試験栽培は松家さんの農園約0・22ヘクタールで行われる。すでに育苗用ポットへの種まきを行っており、5月中旬から定植を始める。産業用大麻が栽培されている栃木県の農家からノウハウを学び、町内の業者に依頼して茎などから断熱材と炭を試作。3~5年間は試験栽培と試作を繰り返し、栽培や加工方法のほか、需要も調べる。

菊地さんは「TPPなどで道内農業への影響が懸念される中、期待が持てる作物。(危険な薬物とは異なることについて)理解を得ながら研究を進めていきたい」と話している。

道内では、すでに北見市の農業生産法人「香遊生活」の舟山秀太郎社長(63)が2005年に栽培用免許を取得し、翌06年から試験栽培を行っている。作付面積は0・03ヘクタール程度で、収穫した産業用大麻はしっくいの素材などに活用しているという。
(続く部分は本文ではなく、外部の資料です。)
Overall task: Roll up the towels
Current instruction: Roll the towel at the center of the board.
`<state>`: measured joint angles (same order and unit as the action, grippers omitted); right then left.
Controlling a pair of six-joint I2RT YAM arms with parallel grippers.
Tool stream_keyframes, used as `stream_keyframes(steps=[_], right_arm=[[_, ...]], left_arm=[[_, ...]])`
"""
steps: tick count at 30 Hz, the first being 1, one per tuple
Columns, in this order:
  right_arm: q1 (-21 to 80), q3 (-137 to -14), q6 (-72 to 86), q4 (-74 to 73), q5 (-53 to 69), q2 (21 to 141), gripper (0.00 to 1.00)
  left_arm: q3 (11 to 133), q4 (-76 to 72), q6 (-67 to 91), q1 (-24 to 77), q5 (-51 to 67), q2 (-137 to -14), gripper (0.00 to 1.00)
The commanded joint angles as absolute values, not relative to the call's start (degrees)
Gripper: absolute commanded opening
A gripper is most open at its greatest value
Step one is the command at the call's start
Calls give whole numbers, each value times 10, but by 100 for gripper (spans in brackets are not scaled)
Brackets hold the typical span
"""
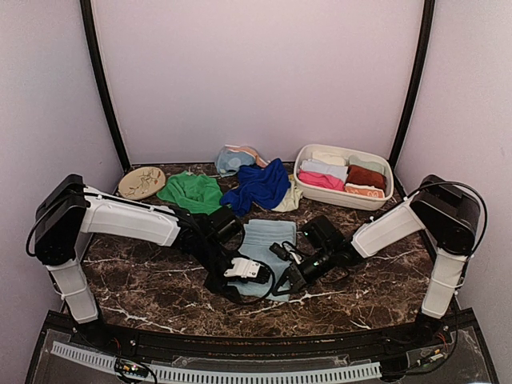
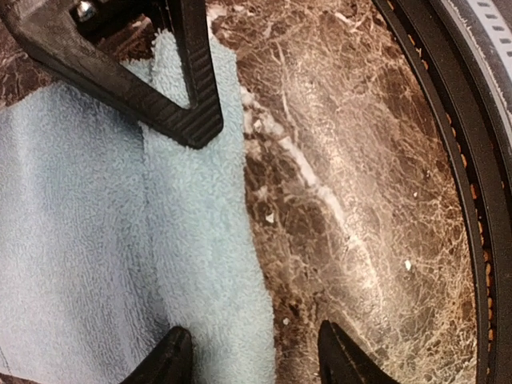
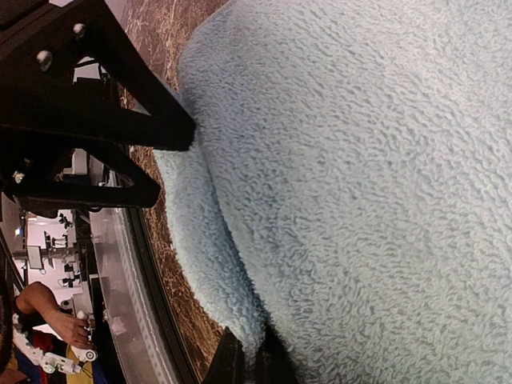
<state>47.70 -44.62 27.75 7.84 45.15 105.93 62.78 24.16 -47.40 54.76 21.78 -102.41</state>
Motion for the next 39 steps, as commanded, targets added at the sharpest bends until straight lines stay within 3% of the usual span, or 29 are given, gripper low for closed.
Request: stream_keyframes(steps=[1,8,12,14,16,20,21,22,23,27,31,35,39], right_arm=[[471,-434,282,29,418,1082,0],[471,-434,282,30,423,1077,0],[471,-435,281,31,412,1068,1],[471,-433,274,31,394,1049,3],[471,-430,258,24,358,1019,9],[471,-409,219,19,228,929,30],[472,-396,211,29,196,898,44],[476,-382,201,40,156,867,83],[483,-365,190,52,113,835,98],[503,-302,177,101,-39,705,100],[497,-274,314,90,-207,624,100],[508,-195,210,262,-63,594,100],[650,-201,24,241,-153,626,96]], left_arm=[[610,235,-477,548,196,-1034,55],[592,210,-486,547,166,-1045,48],[591,205,-486,544,160,-1053,23],[599,217,-485,539,167,-1060,5],[613,239,-478,529,187,-1066,0],[637,284,-468,507,245,-1066,0],[643,298,-465,503,261,-1065,0],[647,313,-463,499,276,-1064,0],[650,325,-461,495,292,-1064,0],[656,366,-450,484,344,-1066,0],[664,392,-444,470,387,-1081,0],[685,419,-437,461,416,-1105,0],[715,448,-430,457,447,-1128,0]])
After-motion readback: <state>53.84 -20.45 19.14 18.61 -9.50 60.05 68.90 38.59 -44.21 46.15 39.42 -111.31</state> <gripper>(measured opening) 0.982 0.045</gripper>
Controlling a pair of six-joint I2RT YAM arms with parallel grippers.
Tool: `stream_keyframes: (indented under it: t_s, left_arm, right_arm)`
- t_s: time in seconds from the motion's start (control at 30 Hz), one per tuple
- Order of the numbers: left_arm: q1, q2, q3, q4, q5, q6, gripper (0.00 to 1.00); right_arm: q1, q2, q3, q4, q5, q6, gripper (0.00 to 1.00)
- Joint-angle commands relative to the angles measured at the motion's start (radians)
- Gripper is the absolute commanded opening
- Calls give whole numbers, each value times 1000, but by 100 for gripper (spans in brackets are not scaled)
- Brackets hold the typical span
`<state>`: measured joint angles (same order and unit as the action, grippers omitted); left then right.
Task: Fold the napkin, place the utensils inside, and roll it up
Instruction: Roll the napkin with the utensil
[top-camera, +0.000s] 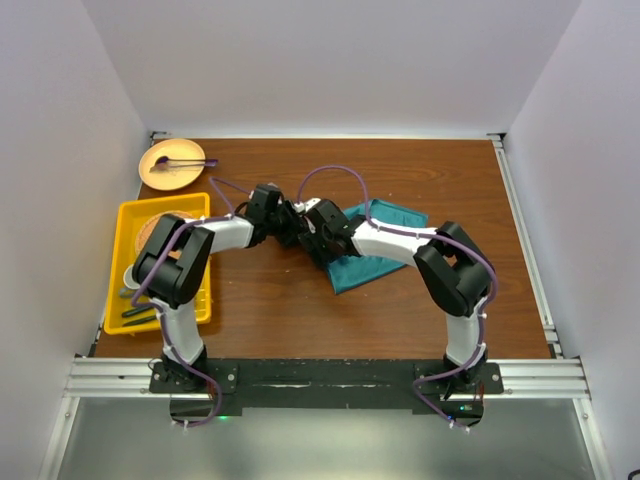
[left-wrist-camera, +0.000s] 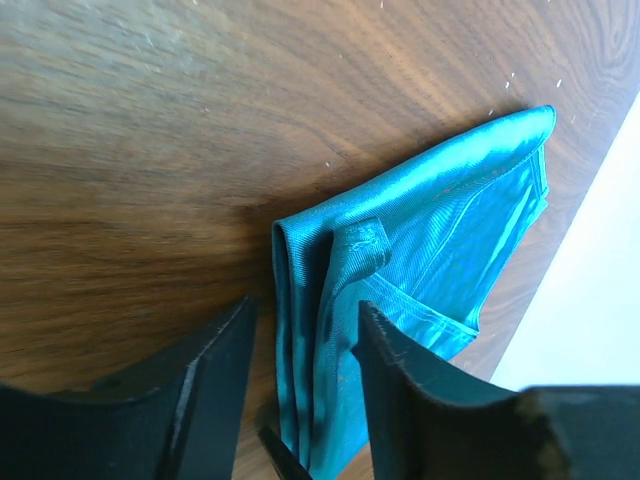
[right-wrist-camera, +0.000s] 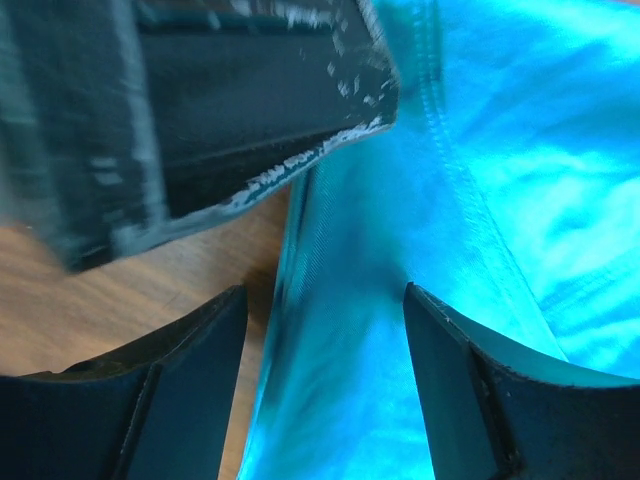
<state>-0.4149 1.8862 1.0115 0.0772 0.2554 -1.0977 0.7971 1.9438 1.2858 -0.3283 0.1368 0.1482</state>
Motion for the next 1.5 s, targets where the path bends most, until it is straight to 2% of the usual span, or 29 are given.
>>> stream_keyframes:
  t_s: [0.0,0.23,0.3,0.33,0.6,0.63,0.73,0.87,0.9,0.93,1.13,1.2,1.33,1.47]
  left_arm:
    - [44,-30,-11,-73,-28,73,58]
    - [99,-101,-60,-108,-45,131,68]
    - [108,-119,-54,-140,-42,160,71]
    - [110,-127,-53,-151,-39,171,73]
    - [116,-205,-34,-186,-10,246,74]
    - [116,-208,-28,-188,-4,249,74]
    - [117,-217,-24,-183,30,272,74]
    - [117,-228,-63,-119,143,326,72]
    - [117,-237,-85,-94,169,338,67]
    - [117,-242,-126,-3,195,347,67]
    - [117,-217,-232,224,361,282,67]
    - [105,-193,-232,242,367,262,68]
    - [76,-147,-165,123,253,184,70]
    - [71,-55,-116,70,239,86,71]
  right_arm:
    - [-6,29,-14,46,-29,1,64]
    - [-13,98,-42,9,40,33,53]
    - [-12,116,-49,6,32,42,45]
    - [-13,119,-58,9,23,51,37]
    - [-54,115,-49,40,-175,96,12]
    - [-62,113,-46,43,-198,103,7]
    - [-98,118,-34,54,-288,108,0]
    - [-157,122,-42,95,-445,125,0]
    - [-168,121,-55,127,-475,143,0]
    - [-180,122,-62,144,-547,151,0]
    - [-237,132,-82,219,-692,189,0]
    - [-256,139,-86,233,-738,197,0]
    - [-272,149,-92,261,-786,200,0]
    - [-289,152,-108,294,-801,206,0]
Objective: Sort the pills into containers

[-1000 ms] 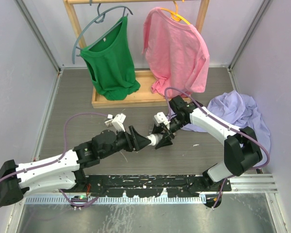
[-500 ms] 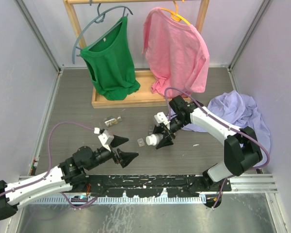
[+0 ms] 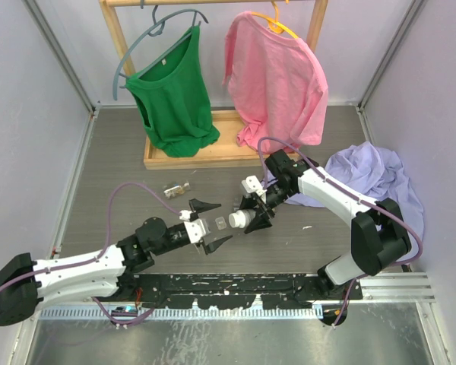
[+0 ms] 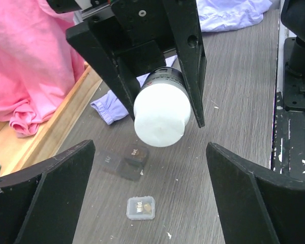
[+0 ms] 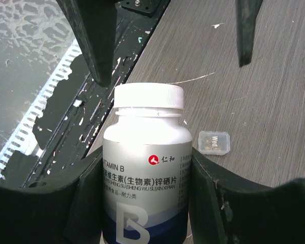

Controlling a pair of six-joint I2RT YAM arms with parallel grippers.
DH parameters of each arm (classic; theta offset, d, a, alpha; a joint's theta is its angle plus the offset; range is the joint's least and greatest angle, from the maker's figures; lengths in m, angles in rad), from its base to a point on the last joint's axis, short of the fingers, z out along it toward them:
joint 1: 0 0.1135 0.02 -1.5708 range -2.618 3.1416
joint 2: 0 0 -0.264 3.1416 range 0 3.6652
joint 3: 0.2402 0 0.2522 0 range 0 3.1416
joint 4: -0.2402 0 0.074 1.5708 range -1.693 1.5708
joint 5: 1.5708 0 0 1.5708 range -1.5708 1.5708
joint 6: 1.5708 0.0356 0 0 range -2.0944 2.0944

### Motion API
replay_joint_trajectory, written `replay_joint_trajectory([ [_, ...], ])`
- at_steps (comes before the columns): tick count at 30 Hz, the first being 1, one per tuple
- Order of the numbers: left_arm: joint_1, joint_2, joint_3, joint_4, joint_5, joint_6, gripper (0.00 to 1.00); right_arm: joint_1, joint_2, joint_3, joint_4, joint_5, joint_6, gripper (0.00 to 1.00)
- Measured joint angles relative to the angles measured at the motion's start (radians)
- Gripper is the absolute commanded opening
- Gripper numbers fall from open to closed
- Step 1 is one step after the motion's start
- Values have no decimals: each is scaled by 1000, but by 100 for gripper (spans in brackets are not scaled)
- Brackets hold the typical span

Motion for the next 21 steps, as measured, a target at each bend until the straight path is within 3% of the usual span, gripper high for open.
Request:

舟山社長は「専門家が試験栽培に加わってくれるのはありがたい。互いに情報交換をしながら連携していきたい」と期待を寄せている。

道も予算化

道も5月中旬以降、産業用大麻の試験栽培をスタートさせる。2014年度当初予算に関係経費約200万円を盛り込んでおり、産業用大麻の栽培が盛んな栃木県から種を購入し、3年計画で寒冷地で栽培が可能なのかなどについて調査研究する。担当者は「民間とも情報を共有しながら研究を進めたい」と話す。

ただ、産業用大麻の試験栽培を巡っては、道が昨年設置した「道産業用大麻可能性検討会」の会合で、野生大麻との交雑の可能性を懸念する声や、危険な薬物と異なる品種改良された種類であることを道民に周知するよう求める意見などが出ている。

栃木県によると、同県内では無毒性品種の「とちぎしろ」が栽培され、神社のしめ縄や大相撲の横綱の化粧まわしなどが作られている。交雑対策として毎年夏、農場で栽培された産業用大麻の成分検査を実施。これまでに有毒成分は検出されていないが、見つかれば、関係する農場のすべての大麻を処分する方針という。県の担当者は「栃木県は野生の大麻が少ない。北海道に多いのであれば、検査態勢をしっかり確立する必要がある」と指摘している。

産業用大麻、栽培面積の9割が栃木県

幻覚作用などを起こす成分をほとんど含まない大麻。厚生労働省によると、いずれも2013年12月末現在で、栽培面積が全国計5・9ヘクタール、うち栃木県が5・2ヘクタールと9割近くを占める。栽培には都道府県知事による免許が必要。免許取得者は12道県計51人で、うち同県が最多の21人。